All of the lines these lines are unique considering that for each PO they have a different VBELN and POS in each row.
VBELN | POS | PO |
80001 | 10 | 123456 |
80002 | 20 | 123456 |
80001 | 10 | 654321 |
80002 | 20 | 654321 |
If you are expecting as a result
VBELN | POS | PO |
80001 | 10 | 123456 |
80002 | 20 | 654321 |
What is your expectation for
VBELN | POS | PO |
80002 | 20 | 123456 |
80001 | 10 | 654321 |
Proud to be a Super User!
Hello @ray_aramburo , I understand your confusion, I made a mistake in the mock data!!!! Sorry about it.
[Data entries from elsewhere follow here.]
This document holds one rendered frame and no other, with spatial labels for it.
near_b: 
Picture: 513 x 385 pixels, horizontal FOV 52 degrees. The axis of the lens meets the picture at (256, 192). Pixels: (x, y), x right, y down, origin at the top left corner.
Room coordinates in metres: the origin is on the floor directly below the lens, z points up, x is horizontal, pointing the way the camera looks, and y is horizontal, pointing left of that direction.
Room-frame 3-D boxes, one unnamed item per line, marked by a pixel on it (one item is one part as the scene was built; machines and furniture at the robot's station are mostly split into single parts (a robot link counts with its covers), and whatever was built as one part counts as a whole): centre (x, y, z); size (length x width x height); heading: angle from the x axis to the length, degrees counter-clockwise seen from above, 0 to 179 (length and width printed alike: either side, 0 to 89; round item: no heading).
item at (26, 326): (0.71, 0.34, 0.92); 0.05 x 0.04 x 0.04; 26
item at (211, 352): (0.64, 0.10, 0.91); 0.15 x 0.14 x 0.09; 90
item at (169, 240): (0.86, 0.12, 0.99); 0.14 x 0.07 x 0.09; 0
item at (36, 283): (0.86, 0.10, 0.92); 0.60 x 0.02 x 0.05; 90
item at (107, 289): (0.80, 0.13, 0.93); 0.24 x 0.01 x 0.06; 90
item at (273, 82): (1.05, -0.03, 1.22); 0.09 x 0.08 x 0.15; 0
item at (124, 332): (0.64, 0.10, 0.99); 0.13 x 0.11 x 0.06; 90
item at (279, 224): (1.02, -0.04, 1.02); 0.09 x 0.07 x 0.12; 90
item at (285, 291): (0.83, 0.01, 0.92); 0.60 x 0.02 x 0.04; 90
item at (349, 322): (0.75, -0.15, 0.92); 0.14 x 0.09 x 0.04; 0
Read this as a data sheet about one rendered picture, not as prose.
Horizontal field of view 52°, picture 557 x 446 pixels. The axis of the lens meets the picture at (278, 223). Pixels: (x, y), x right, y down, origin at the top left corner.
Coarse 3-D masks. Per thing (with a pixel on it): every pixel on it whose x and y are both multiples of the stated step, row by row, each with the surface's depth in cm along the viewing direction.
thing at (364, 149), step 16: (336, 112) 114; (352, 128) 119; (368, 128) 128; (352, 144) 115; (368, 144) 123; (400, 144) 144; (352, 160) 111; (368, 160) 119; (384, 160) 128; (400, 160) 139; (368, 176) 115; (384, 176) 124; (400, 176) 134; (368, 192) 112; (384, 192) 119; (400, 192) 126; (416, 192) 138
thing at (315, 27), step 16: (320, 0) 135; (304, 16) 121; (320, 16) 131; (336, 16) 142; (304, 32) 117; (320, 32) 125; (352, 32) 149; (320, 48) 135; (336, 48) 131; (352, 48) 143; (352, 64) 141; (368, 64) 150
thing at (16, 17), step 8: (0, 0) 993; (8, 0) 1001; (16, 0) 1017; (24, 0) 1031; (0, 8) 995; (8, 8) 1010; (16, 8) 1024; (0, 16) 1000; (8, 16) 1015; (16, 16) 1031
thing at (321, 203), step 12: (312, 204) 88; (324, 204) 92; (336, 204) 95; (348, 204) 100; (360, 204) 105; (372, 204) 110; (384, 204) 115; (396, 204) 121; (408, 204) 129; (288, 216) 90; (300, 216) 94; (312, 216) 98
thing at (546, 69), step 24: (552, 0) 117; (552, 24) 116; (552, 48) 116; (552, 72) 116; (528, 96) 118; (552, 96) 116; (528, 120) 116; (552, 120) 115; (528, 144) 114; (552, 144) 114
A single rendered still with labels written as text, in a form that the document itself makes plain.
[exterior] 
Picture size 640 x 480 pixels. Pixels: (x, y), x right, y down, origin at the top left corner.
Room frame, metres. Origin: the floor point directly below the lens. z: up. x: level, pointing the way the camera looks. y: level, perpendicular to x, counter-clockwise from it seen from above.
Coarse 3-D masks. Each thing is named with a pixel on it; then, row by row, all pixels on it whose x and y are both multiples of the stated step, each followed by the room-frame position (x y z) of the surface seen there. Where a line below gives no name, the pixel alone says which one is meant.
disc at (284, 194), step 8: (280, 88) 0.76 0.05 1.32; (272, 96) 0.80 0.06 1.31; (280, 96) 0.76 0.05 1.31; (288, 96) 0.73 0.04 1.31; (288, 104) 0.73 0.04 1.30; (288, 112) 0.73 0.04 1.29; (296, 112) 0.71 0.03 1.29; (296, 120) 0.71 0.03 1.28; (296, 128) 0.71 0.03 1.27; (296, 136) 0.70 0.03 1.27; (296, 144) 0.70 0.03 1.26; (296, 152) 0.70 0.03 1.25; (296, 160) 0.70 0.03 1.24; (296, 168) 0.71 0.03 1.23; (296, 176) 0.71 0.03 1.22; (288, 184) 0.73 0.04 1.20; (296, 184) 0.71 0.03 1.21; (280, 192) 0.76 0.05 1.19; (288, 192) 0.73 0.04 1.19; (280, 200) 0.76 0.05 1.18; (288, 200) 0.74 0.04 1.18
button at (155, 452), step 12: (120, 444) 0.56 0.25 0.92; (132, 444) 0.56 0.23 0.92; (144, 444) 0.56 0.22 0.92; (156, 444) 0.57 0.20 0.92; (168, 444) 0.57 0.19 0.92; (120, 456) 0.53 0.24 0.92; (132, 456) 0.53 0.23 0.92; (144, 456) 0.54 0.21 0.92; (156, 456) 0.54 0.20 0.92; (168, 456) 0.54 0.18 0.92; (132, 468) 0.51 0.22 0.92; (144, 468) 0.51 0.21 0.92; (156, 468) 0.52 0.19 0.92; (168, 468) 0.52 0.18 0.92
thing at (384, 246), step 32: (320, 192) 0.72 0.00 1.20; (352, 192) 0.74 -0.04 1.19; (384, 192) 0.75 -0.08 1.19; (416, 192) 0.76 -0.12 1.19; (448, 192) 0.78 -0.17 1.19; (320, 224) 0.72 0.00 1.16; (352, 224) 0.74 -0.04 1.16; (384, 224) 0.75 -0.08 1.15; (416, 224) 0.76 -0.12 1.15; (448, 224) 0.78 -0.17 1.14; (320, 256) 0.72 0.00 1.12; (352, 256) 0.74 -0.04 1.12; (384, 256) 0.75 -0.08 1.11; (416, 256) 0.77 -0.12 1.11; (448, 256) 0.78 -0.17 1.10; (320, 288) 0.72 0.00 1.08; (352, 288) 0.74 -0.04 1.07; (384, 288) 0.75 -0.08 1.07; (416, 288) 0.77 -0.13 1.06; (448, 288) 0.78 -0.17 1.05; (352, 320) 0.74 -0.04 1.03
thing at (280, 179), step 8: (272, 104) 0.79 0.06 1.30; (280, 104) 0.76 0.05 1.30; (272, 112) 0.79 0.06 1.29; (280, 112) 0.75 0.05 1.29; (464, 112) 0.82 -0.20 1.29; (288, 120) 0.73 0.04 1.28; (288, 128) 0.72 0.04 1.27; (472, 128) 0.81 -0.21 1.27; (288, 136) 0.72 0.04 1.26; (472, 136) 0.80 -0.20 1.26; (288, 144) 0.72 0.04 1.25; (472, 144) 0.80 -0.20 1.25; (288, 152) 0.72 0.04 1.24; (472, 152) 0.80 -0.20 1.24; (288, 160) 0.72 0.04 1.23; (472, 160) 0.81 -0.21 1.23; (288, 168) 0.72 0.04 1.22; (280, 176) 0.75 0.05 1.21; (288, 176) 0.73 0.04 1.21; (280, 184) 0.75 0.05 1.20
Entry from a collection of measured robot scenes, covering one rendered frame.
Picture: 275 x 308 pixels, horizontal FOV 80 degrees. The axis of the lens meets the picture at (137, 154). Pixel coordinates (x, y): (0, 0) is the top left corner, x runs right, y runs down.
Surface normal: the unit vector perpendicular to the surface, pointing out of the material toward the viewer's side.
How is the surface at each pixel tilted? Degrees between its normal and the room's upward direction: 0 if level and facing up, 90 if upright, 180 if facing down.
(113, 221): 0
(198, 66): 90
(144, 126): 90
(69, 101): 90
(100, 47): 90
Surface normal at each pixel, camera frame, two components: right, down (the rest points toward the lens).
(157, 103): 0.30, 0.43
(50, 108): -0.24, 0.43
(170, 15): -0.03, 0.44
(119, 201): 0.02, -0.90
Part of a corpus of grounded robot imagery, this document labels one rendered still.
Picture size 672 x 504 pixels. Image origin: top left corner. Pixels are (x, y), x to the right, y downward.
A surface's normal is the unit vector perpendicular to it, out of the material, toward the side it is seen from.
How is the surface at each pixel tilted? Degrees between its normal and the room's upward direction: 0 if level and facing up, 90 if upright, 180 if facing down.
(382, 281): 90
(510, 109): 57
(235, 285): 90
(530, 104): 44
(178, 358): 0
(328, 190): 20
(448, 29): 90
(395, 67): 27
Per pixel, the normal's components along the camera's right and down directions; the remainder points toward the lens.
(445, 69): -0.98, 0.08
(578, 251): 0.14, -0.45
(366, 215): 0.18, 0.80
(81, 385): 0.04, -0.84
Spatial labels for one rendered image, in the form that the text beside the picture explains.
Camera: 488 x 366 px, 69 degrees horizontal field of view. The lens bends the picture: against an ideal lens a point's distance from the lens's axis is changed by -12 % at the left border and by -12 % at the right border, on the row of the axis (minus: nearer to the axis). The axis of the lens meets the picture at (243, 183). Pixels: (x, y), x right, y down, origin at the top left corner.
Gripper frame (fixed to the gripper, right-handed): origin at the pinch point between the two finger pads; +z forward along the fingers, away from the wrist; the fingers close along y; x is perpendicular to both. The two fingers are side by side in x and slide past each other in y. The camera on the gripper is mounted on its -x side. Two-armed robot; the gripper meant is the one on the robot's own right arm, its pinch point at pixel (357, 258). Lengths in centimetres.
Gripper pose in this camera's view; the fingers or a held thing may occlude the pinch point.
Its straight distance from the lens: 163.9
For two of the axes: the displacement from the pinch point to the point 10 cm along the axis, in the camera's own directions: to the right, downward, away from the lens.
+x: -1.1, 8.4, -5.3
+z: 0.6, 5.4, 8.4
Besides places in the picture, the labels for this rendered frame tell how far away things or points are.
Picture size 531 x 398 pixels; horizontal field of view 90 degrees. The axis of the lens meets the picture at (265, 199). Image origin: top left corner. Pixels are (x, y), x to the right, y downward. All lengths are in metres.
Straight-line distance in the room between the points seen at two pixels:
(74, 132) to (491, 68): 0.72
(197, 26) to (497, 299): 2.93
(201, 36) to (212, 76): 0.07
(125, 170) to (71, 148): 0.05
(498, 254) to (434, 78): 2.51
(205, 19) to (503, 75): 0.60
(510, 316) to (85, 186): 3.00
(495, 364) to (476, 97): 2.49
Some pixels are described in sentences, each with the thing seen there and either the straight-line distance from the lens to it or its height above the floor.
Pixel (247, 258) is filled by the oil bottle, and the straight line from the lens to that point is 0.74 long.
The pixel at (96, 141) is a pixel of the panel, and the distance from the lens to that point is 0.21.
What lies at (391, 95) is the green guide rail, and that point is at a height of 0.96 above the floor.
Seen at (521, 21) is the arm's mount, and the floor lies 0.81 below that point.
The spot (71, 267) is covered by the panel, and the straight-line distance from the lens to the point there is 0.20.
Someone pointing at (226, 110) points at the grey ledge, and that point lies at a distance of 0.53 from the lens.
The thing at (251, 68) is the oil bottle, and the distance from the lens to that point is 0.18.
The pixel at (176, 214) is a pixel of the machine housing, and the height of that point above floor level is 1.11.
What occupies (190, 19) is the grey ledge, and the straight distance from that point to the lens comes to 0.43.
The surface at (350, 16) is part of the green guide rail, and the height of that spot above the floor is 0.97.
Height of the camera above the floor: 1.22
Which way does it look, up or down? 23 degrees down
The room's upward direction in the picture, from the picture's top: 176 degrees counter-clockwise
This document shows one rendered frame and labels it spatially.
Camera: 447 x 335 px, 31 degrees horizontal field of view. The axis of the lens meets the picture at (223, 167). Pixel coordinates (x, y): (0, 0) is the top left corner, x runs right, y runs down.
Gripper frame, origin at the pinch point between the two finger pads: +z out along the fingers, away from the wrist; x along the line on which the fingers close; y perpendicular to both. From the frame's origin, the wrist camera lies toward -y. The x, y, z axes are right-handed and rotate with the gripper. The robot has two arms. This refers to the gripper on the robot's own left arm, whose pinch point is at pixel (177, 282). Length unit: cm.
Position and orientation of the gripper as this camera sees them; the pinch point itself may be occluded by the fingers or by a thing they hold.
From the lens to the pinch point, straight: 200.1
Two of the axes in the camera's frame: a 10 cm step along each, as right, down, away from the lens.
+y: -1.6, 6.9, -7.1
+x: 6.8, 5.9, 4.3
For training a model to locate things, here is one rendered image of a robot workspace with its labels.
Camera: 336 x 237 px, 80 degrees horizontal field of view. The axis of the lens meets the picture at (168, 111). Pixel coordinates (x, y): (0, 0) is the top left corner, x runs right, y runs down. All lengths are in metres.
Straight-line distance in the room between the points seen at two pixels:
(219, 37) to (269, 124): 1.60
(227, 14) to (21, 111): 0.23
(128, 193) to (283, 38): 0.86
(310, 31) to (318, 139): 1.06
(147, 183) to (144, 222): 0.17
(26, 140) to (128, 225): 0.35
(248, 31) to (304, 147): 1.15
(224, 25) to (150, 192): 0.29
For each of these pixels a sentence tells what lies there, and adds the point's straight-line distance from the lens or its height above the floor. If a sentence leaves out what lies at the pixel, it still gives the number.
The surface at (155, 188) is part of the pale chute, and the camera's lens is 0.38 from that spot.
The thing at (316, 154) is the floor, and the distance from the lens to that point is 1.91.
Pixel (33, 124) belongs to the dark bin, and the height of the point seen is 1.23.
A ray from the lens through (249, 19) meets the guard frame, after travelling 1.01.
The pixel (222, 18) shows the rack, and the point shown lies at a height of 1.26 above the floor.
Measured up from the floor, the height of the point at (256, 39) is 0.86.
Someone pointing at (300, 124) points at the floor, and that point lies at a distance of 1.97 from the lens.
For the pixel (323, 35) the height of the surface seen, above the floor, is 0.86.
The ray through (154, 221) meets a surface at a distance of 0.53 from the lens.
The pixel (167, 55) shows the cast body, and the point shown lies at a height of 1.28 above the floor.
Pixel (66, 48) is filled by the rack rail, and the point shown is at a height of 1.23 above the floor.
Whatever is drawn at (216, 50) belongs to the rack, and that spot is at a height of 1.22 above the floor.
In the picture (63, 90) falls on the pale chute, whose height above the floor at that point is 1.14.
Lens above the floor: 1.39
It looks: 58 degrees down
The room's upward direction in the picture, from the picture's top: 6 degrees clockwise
This is how it should look:
VBELN | POS | PO |
80001 | 10 | 123456 |
80001 | 20 | 123456 |
80001 | 10 | 654321 |
80001 | 20 | 654321 |
Result: | ||
VBELN | POS | PO |
80001 | 10 | 123456 |
80001 | 20 | 654321 |
And then it does not matter which PO goes to which POS, as long as there is one PO only for each POS and that they are unique.
Thanks!
I think table is still the same but understanding what you are trying to achieve, go to Power Query, select columns VBELN, POS and PO (Ctrl + Click) go to Home -> Reduce Rows -> Remove Rows
Over there, just click on Remove Duplicates, that should make it work. (Note: if you have additional columns, I'd suggest you to reference the original query and just work with the 3 columns you mentioned)
Proud to be a Super User!
@ray_aramburo Hello, no it does not unfortunately, because then I can remove duplicates from both VBELN and POS, but then the same PO will appear. I need something recursive to say that when a certain PO is used for a given VBELN, it should not be used any longer for the same VBELN... and then for the given VBELN keep distinct POSNR. thanks!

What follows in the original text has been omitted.